» **What the exercise asks**: Look through the records that follow. Copy every line containing the word "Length".

── Exercise material

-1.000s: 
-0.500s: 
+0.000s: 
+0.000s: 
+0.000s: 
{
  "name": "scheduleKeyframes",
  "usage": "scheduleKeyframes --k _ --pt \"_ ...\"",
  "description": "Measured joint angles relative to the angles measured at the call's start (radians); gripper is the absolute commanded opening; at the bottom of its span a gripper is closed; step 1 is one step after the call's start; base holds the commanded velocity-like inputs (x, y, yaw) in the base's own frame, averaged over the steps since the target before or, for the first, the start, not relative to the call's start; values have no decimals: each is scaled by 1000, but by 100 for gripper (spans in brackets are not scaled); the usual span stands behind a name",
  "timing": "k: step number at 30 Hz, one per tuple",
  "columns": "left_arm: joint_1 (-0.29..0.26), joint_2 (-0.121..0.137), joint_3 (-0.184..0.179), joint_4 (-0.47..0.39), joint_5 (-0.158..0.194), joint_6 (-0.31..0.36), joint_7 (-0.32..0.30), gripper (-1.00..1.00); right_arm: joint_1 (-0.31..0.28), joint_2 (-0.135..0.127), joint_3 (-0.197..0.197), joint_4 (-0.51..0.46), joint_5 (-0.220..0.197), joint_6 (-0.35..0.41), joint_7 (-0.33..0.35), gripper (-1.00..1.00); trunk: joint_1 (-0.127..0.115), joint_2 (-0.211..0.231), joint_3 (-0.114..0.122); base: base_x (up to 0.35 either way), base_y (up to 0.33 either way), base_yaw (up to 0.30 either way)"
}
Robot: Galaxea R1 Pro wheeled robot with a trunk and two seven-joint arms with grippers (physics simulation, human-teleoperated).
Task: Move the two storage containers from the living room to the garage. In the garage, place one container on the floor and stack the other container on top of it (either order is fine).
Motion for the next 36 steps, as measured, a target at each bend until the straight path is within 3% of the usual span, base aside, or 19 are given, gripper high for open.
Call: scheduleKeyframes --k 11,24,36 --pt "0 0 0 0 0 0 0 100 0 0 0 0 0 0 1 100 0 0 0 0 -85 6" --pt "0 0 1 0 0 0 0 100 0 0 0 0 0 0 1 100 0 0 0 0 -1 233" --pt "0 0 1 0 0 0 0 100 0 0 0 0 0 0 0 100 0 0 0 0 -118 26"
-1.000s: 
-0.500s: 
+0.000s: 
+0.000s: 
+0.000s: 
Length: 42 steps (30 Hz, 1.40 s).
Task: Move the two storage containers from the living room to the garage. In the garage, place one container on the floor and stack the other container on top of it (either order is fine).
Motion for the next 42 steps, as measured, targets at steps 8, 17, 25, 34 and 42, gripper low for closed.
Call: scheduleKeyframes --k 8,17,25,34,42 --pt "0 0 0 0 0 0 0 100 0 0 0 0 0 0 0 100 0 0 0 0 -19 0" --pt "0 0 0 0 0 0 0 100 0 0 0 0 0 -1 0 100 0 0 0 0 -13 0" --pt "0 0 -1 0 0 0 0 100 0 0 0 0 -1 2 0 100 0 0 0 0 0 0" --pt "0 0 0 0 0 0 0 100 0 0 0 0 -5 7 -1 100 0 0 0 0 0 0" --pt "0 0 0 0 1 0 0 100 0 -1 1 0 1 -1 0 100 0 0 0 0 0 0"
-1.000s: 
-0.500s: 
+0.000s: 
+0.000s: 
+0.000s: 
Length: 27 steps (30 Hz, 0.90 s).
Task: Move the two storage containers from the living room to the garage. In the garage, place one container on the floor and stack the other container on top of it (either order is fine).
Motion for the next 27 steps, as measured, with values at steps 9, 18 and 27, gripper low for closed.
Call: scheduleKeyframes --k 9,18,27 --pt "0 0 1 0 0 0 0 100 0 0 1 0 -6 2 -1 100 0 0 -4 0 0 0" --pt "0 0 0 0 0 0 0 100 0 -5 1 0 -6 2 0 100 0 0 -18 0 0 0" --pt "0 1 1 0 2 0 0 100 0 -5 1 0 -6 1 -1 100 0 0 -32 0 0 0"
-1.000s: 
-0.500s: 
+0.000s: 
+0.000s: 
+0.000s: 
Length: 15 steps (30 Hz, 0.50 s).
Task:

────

» **Written answer**:
Length: 42 steps (30 Hz, 1.40 s).
Length: 27 steps (30 Hz, 0.90 s).
Length: 15 steps (30 Hz, 0.50 s).

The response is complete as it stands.